Ne pleure pas, Saga. Je ne crains plus Arès. Je sais que tout ira bien. Je sais que je t'aime. Alors garde espoir, dis-toi que l'avenir sera radieux. Mon corps ne sent plus la douleur, c'est une de mes vieilles amies. Exorcise tes peurs, tes doutes, ta folie. Mais n'oublie jamais, au grand jamais, que pour toi je continuerais à endurer. Sers-toi de moi. Et reste toujours Saga, celui que je connais.

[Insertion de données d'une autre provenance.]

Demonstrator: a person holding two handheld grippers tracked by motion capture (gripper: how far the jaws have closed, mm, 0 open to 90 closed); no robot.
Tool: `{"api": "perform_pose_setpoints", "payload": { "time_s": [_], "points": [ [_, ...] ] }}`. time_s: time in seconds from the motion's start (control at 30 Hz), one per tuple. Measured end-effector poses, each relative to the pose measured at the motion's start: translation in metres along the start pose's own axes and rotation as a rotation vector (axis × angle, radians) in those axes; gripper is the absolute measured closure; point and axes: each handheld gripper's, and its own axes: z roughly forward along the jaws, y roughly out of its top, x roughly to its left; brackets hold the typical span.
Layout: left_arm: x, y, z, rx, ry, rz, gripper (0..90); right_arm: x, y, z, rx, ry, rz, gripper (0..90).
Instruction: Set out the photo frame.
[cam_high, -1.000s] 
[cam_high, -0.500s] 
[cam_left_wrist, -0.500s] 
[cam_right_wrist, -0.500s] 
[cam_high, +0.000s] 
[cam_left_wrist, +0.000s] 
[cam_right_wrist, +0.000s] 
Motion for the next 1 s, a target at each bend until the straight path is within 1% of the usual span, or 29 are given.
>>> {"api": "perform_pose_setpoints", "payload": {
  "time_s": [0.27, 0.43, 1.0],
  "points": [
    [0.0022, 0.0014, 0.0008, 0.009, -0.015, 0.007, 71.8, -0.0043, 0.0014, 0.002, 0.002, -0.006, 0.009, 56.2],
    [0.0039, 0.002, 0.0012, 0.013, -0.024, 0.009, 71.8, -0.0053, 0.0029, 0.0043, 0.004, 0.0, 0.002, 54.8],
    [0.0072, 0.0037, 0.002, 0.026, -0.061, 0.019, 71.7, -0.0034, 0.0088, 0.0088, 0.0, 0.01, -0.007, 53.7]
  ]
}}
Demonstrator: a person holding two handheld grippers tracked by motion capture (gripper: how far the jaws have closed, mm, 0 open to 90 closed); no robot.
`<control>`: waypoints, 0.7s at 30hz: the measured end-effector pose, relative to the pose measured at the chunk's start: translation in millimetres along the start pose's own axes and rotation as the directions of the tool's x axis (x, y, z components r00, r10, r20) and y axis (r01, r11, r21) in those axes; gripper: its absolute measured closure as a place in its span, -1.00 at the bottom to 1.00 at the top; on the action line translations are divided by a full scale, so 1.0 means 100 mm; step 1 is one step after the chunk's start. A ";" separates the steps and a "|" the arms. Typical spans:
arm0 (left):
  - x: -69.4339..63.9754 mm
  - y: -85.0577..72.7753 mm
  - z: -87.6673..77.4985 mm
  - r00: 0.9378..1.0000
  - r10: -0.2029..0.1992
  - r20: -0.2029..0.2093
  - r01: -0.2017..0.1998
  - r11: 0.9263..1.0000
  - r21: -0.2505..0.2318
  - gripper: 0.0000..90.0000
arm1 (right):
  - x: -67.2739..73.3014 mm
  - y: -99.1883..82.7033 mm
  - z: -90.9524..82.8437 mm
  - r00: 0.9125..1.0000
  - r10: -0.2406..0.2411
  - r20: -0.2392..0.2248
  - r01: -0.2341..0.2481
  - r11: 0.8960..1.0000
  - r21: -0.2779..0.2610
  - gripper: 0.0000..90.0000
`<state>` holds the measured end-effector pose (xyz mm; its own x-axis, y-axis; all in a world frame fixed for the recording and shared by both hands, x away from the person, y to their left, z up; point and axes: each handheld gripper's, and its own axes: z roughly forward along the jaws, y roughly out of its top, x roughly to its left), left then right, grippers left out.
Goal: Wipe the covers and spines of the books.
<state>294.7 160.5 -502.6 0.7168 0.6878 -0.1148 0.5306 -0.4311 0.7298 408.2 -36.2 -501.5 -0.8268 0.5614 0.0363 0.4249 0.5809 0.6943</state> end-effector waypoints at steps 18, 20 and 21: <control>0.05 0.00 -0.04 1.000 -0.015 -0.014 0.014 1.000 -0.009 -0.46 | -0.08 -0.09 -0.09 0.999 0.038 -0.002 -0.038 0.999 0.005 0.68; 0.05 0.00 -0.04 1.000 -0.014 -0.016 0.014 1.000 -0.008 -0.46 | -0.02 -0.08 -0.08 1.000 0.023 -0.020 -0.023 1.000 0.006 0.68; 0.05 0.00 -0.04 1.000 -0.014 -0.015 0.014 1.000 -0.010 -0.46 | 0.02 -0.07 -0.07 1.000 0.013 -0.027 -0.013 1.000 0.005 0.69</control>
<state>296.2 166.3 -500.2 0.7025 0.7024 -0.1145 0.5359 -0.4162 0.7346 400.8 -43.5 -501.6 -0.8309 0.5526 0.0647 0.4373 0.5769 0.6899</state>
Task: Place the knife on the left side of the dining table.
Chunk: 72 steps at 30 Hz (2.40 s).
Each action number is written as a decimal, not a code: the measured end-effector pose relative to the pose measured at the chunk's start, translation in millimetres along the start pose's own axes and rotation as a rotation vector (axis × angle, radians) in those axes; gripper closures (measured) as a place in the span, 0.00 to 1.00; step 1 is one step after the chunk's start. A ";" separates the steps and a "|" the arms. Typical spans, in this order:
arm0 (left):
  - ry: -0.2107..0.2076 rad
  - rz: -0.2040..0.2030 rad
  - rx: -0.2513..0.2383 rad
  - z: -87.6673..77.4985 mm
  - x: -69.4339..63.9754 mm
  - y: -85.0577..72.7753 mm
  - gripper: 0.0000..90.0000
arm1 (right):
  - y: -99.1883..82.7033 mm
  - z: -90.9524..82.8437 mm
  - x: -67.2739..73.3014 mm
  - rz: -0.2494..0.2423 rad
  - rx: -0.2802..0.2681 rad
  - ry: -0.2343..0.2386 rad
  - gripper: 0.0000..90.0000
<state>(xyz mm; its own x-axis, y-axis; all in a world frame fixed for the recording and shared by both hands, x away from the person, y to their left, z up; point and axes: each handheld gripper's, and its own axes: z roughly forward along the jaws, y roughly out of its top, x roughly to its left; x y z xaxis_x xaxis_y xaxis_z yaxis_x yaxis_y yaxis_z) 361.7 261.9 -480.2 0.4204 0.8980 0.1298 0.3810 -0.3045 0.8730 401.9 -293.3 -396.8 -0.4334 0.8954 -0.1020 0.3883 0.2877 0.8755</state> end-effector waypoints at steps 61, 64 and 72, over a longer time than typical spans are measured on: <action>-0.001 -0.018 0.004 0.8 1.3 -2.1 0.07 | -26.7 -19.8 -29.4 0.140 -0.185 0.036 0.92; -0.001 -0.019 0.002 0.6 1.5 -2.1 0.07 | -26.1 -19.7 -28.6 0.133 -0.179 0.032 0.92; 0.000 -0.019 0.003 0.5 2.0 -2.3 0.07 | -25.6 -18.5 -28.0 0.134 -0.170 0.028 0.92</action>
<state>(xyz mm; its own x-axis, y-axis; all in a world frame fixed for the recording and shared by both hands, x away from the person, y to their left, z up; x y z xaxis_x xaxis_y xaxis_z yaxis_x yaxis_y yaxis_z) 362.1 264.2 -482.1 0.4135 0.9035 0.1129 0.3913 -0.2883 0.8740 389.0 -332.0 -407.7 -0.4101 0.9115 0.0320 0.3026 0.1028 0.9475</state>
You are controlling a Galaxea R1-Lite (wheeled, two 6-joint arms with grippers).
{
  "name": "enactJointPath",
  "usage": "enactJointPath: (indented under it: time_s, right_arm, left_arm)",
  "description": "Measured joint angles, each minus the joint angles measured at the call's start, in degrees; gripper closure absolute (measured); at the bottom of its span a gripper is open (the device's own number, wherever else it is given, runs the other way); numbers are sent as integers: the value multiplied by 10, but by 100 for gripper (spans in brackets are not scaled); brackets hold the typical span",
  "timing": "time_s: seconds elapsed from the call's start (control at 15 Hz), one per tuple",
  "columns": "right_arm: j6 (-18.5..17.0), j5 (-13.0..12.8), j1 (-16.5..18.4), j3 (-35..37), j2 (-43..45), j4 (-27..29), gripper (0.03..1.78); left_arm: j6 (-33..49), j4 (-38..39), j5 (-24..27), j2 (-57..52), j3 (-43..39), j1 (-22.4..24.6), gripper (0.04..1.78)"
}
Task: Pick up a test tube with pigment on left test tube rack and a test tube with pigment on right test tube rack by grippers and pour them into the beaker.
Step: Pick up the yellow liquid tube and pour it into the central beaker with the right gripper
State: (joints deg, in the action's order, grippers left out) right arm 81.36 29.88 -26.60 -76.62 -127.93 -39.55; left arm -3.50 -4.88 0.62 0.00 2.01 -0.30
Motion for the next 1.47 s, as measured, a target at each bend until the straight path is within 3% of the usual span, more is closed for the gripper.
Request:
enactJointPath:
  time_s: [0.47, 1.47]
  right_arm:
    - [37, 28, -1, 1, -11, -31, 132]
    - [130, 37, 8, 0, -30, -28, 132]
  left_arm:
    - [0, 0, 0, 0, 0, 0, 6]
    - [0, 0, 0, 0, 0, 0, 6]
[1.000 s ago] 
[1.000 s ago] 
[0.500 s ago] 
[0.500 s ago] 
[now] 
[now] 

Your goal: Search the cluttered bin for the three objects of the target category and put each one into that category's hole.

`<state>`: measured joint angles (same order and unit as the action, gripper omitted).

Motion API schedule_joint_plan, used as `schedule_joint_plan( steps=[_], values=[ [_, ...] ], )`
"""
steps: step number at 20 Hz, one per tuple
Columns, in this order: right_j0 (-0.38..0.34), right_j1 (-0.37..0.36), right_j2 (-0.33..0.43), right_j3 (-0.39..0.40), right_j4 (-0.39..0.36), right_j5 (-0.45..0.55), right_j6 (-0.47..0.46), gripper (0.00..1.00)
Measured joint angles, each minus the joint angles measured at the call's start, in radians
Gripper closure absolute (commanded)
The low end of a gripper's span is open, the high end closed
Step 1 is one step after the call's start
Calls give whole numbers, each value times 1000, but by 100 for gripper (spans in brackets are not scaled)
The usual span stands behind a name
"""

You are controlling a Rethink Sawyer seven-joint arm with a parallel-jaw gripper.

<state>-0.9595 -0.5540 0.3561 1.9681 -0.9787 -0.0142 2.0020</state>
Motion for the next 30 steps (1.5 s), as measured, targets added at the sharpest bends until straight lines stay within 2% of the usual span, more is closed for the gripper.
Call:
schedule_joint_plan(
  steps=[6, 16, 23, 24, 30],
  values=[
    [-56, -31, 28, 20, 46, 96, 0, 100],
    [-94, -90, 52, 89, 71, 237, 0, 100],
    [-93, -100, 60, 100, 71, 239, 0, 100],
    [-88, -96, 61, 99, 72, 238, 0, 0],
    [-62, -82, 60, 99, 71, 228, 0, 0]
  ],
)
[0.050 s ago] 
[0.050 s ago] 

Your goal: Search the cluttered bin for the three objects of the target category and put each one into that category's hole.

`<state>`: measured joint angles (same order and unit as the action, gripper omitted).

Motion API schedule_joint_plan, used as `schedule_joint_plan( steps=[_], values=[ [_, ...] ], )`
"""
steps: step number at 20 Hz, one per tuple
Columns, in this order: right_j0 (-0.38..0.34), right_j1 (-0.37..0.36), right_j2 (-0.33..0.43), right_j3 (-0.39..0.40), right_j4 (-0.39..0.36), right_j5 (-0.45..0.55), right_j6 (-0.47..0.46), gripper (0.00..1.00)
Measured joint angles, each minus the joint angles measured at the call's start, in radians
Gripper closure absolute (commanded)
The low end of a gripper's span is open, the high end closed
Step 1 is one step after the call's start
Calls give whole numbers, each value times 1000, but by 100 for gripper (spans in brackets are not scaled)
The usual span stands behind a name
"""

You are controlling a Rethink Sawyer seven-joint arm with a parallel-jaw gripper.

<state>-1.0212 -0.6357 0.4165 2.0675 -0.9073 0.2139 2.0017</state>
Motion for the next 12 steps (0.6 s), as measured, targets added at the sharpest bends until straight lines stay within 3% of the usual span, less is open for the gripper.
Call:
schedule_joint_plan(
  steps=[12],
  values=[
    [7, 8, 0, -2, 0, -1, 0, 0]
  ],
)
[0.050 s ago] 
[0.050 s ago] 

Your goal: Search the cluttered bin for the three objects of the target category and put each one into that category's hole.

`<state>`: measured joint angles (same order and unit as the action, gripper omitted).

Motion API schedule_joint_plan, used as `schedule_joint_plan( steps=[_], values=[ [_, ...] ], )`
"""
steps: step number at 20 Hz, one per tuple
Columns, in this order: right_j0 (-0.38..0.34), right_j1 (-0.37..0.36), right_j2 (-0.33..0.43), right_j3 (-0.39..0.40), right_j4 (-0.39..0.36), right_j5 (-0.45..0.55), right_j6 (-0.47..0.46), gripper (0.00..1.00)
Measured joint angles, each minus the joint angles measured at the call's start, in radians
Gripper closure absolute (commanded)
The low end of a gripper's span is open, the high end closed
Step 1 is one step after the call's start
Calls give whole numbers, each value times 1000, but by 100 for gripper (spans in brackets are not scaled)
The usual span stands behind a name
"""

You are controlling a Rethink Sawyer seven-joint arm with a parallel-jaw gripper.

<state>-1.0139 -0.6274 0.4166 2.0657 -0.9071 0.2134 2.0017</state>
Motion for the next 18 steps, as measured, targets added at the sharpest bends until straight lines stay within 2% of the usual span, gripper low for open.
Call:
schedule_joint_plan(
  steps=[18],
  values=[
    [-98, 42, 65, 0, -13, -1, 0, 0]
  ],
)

Oui, je continuerais à demander pardon pour toi. Et demain sera un autre jour.
Fardeaux lourds à porter,
Le bourreau, la victime.
Amour déchiré
Espoir infime.
Le Bélier et le jumeau maudit
Se soutiennent toujours
Dans cette espèce de maladie
Qui tente d'emporter leur amour.
Halam prie,
Castor se débat.
Il leur faut exorciser cette folie.
L'aide céleste ne vient pas.
Athéna, je t'en prie,
Entends les paroles d'Halam.
Castor sombre dans la maladie
Aide-moi à purger son âme.
Qu'il en soit ainsi, Bélier,
J'accepte de soigner vos maux.
Son état devrait s'améliorer.
Je sauverai les Gémeaux.
Ô Déesse, je vous remercie
D'avoir entendu mes prières.
Dans votre bonté infinie,
Vous le sauvez de sa folie meurtrière.